Ses yok. Ama içinden bir ses dedi ki (açıkça o ses omeganın kendisine aitti) 'Bir kez de alfam diye seslen, belki dört ayağı üzerinde sekerek gelir?'... Saçma değil ki, alfam diye seslenince alfa Louis'nin eridiğinden haberdardı Humega. O mavi gözlerin nasıl parıldadığının farkında olmamak aptallık olurdu, ki hoşuna gitmediğini söylemek de şimdi yalan olurdu. Fakat korkmaya başlamıştı. Hakikaten alfa Louis ortalarda yoktu ve onu görememek, içinin ürpermesine sebep olmak için yeterdi bile.

"A-alfa?"

Adımlarını merdivenlere çevirip aşağıya indi. Salona döndüğünde onu bağdaş kurmuş halde, sönmekte olan şöminenin önünde otururken gördüğünde rahat bir nefes vererek gülümsedi.

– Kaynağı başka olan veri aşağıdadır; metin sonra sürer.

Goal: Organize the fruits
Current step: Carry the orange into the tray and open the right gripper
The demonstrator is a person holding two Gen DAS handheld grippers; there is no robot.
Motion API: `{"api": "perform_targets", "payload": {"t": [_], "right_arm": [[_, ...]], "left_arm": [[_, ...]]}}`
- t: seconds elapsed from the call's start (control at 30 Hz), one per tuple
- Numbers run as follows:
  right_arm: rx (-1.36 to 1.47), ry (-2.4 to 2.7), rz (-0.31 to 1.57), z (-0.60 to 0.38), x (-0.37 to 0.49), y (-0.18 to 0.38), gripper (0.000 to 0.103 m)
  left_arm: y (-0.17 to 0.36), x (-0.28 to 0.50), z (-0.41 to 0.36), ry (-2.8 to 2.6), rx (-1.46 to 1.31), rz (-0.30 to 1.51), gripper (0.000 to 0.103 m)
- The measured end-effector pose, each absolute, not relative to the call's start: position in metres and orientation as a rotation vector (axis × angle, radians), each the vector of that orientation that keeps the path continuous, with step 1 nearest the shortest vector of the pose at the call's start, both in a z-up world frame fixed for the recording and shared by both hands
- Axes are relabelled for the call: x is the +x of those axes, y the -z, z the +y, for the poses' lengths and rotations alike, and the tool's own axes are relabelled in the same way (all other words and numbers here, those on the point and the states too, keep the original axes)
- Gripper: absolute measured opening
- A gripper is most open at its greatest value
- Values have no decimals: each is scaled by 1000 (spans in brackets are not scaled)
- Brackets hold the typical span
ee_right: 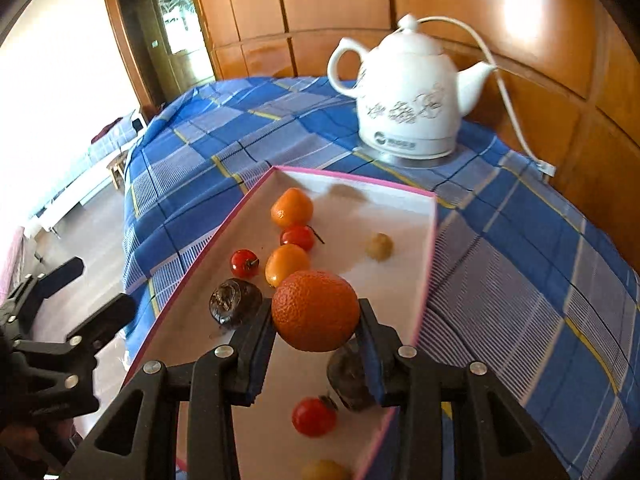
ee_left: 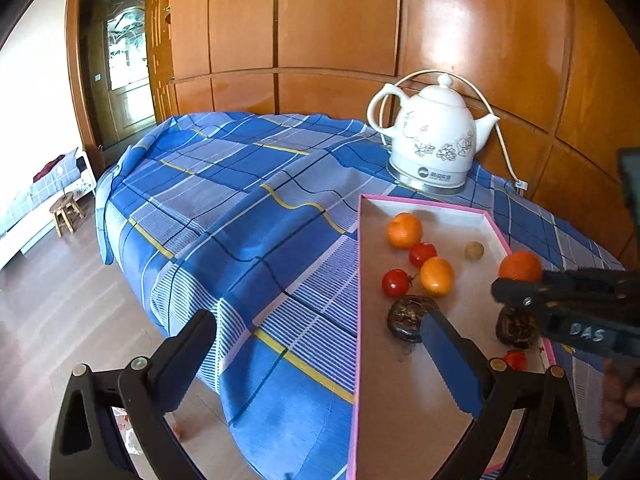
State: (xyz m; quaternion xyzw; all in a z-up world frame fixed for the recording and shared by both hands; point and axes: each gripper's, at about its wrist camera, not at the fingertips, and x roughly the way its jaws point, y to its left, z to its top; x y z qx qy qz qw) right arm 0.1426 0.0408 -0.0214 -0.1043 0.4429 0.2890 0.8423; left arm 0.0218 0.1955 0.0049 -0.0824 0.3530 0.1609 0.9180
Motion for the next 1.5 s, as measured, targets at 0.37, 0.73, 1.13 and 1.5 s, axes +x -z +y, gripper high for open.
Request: {"api": "perform_targets", "payload": {"t": [0.37, 0.73, 1.13, 1.5], "right_arm": [[-244, -587, 1021, 51, 164, 54, 41], [-236, -593, 975, 47, 153, 46, 37], [-218, -520, 950, 42, 156, 47, 37], [-205, -531, 934, 43, 144, 40, 37]], "left_arm": [[1, 25, 204, -343, -192, 742, 103], [0, 24, 201, -336, -192, 740, 103], [-7, 21, 194, -322, -186, 722, 103], [-12, 18, 182, -297, -174, 716, 103]]}}
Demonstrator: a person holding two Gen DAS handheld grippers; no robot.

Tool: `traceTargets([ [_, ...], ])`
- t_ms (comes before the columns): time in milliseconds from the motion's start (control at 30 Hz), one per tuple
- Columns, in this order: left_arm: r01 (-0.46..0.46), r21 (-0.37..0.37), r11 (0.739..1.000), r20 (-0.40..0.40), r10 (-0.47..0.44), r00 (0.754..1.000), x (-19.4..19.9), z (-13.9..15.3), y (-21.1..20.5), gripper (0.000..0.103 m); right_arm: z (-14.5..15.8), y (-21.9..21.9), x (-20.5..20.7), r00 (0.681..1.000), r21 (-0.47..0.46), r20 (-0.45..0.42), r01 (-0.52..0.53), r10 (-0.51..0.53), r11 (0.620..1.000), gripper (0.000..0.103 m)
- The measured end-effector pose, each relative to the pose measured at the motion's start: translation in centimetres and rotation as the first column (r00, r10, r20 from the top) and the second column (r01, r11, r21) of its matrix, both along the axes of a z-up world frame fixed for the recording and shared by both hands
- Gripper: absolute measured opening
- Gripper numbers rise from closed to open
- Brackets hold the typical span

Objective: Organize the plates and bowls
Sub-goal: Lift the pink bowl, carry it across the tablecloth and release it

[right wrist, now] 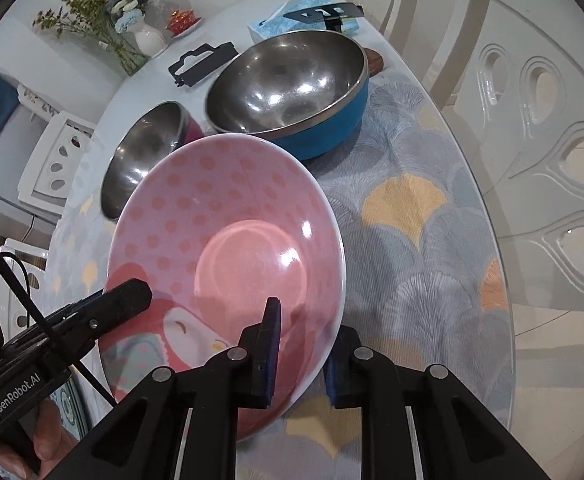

Ona neden kendisine cevap vermediğini sormayacaktı. Dalgın görünüşü bu konuda üstelememesi gerektiğini çok iyi belli ediyordu ama bu, onunla herhangi bir iletişime geçmesinin önünü kapatacak kadar etkili değildi. İlerledi ve tam da yanına oturup kollarını alfanın beline sardı. Yeşil gözlerine kendisinin bile hayret ettiği en işveli ve cazibeli bakışlarını yerleştirirken, dolgun -bir diğer deyimle baldan tatlı olan dolgun dudaklarını hafifçe gerip gülümsemişti. Yine alfanın bir diğer deyimiyle dayanılmaz görüntüsü kalp sızlatacak kadar mucizeviydi. Fakat Alfa Louis çok, ama çok dalgındı...

"Günaydın alfa," diye mırıldandı kulağına doğru. Bir tepki beklediğinde aldığı karşılık yalnızca hiçbir şeydi. Bundan hoşlanmamış halde belli belirsiz kaşlarını çatıp biraz daha dolamıştı kollarını ona. Bu kez burnunu hafifçe alfanın çene köşesinde gezdirdi. Karşılığını aldığı tepki, alfanın gerilen kasları olduğunda Harry kesinlikle beklediği karşılığı alamadığını biliyor ve bu durumdan rahatsız oluyordu. "Bir şey mi oldu alfa?" Diye fısıldadı gözlerini kaldırıp ona bakarken.

Louis kavisli kaşlarını çatarak derin bir nefes aldığında uykusuzlıktan kızarmış mavi gözlerini fark etmesi uzun sürmedi. Elini kaldırıp sakallarla süslenmiş sert çenesini okşadı. Sıcak parmaklara karşılık Louis ürperirken, kendi sıcaklığıyla neredeyse eş olan bu tenle nasıl olur da bu denli gerilebiliyordu anlamıyordu.

"Anlat alfa, bana içindeki sıkıntıyı anlatabilirsin."

Louis dakikalar sonunda ilk kez gözlerini iri yeşil gözlere çevirdiğinde, masmavi gözlerinden duygusuzluktan başka hiçbir şey belli olmuyordu. "İçimdeki sıkıntıyı mı anlatayım?"